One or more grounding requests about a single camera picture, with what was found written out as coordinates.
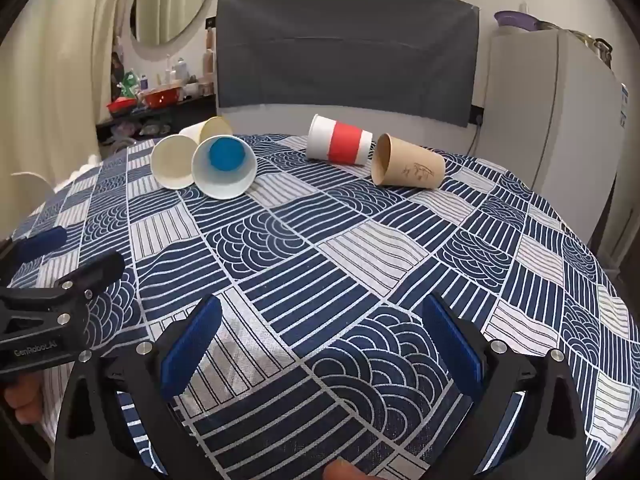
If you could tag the person's left hand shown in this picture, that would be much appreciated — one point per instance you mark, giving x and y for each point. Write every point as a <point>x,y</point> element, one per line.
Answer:
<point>22,395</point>

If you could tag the white cup with blue bottom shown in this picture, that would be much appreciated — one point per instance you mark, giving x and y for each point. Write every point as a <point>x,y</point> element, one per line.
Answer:
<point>220,186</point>

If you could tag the green package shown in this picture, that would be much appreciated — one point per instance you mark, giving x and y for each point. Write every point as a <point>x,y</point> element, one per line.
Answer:
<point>129,85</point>

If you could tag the white chair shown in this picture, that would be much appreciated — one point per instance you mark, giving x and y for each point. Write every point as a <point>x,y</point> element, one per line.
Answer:
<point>30,187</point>

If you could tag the red bowl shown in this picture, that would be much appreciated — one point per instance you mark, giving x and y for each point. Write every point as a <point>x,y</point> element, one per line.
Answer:
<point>161,97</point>

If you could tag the wall outlet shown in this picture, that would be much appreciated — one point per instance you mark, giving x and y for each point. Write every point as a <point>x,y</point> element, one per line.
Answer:
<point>477,115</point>

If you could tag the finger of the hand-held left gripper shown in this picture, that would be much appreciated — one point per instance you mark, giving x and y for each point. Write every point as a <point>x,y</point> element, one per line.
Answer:
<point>95,272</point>
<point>47,239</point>

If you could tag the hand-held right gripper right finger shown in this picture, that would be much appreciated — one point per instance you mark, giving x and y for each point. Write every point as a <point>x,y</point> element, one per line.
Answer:
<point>452,347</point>

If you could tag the brown paper cup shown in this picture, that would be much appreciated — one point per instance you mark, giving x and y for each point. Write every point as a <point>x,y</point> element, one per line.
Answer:
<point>415,167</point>

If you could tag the white refrigerator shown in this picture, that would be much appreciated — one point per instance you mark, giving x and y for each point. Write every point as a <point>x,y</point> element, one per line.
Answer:
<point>550,125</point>

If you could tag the person's right hand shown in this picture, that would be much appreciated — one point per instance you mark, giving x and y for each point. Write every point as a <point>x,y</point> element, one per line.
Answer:
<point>345,471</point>

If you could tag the white paper cup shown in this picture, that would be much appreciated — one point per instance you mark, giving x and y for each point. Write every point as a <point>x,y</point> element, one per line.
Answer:
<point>212,129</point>

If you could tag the white cup with red band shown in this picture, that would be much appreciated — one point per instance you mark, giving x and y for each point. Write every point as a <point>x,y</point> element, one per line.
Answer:
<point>345,142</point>

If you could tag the black shelf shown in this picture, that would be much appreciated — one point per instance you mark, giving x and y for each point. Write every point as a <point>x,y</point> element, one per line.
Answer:
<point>150,116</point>

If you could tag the dark grey cloth cover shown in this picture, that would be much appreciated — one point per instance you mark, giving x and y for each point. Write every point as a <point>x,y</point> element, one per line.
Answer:
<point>345,60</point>

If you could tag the blue patterned tablecloth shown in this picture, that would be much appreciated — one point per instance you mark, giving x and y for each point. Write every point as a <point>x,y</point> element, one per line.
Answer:
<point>310,270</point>

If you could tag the purple plastic basin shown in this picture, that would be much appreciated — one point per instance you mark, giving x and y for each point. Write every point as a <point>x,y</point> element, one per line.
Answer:
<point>515,19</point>

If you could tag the pink bottle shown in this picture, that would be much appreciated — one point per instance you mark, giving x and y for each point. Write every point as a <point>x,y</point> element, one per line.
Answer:
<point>206,62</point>

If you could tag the red basket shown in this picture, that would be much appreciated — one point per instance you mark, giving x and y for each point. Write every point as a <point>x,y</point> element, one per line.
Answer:
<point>121,106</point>

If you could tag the round wall mirror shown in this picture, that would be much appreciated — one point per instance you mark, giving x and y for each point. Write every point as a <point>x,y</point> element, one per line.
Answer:
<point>170,0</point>

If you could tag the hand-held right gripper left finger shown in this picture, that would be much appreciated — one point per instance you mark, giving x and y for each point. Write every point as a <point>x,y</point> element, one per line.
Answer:
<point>192,347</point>

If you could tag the cream curtain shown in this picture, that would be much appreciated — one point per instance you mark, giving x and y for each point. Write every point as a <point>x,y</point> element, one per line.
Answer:
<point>60,85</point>

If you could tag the metal pot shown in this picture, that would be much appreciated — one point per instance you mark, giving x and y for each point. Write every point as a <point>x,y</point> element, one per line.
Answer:
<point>595,47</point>

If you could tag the white bottle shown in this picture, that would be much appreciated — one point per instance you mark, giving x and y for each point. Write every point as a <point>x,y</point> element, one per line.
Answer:
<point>180,69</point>

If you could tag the cream paper cup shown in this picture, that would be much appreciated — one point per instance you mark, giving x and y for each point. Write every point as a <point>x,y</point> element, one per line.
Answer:
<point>172,162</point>

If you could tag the blue fridge sticker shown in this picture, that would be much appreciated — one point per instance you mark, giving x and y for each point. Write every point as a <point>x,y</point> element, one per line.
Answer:
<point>623,105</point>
++++++++++
▶ THE TASK
Copy, exactly and only, the lines above that begin with the one containing "If you could tag the hand-held right gripper right" and finish with the one containing "<point>550,125</point>".

▶ TASK RESULT
If you could tag the hand-held right gripper right finger shown in this picture, that would be much appreciated — one point per instance you mark, giving x and y for each point. Write every point as a <point>x,y</point> element, one per line.
Answer:
<point>452,347</point>

If you could tag the brown paper cup shown in this picture, that would be much appreciated — one point per instance you mark, giving x and y for each point. Write every point as a <point>x,y</point> element, one per line.
Answer:
<point>415,167</point>

If you could tag the white refrigerator shown in this picture, that would be much appreciated — one point per instance you mark, giving x and y for each point. Write every point as a <point>x,y</point> element, one per line.
Answer:
<point>550,125</point>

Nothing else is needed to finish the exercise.